ナルシシズムはいま、公的なものへの信念を奪われ、現実の意味を測るものとしては親密な感情に支配されている文化によって社会関係に動員されている。
現実をナルシシズムの目で見た結果は、大人の表現の力が減少したことである。大人たちは現実と戯れることができない。
現代の社会生活では、大人が社会の規範に従って行動するためにはナルシシスト的な行動をしなければならないのだ。なぜなら、その現実の構造は、その構造の内で働き、行動する人々が社会状況を自己の鏡として扱い、非個人的な意味をもつ形態として調べることから逸らされている程度に応じてしか、秩序と安定と報酬は現れないようになっているからである。

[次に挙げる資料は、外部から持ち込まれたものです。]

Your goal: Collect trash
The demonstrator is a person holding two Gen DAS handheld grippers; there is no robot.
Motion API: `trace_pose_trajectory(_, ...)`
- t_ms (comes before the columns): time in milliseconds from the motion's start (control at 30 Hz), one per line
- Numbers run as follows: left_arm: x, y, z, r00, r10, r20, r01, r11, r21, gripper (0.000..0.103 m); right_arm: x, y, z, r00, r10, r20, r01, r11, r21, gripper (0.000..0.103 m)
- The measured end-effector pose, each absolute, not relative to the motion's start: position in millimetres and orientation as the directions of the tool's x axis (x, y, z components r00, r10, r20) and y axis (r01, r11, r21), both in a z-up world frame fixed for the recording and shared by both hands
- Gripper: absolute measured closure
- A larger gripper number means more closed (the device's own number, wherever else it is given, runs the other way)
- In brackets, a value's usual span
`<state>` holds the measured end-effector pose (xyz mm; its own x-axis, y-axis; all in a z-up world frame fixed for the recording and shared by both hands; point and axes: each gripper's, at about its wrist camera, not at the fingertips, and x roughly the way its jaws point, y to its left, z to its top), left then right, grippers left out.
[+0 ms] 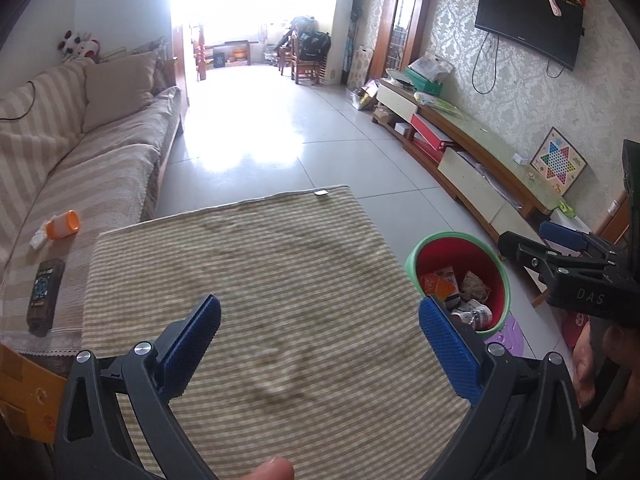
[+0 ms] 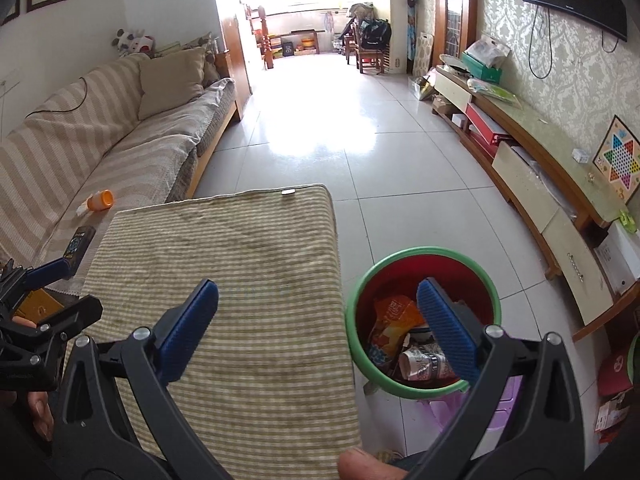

人のすることはその人がどのような人であるかを反映しているように思われるので、自己から距離のある行為はその人にとって価値を信じることが難しいものになる。ナルシシズムが動員される第二の方法は、自己の生まれつきの特性への注目が、達成された一定の行為よりも、むしろ行為の潜在能力に集中する場合に起こる。ということは、人が現在していること、あるいはなしたことよりも、むしろ人の「将来性」、その人ができるであろうことについて判断がなされることである。
ナルシシズムの動員と新しい階級の出現
組織によるナルシシズムの動員は、表現豊かな遊びの要素、すなわち、彼らの行為を支配している非個人的な規則と戯れ、作りかえる要素を無力にすることに成功している。
仕事をしている自分は「アイ(I)」と「ミー(me)」に分けられる。能動的な自分である「アイ」は、制度が評価する自分ではなく、労働者の動機、労働者の感情、労働者の衝動をもつ自分である。逆説的なことに、ものごとをなし遂げ、報いられる自分は、受動的なことばで、「ミー」に起こった出来事の関連で述べられる。
「アイ」がものごとをなし遂げることはない。
仕事そのものが人の能力の行使の結果のように思われるときに、人が矛盾に陥ることである。すなわち、一方において地位は個性の所産であるが、他方において、人は自分の個性が官僚機構の働きの受動的な受取人であるかのように自分のそこでの経験を扱うことで、働く自分自身を守るのである。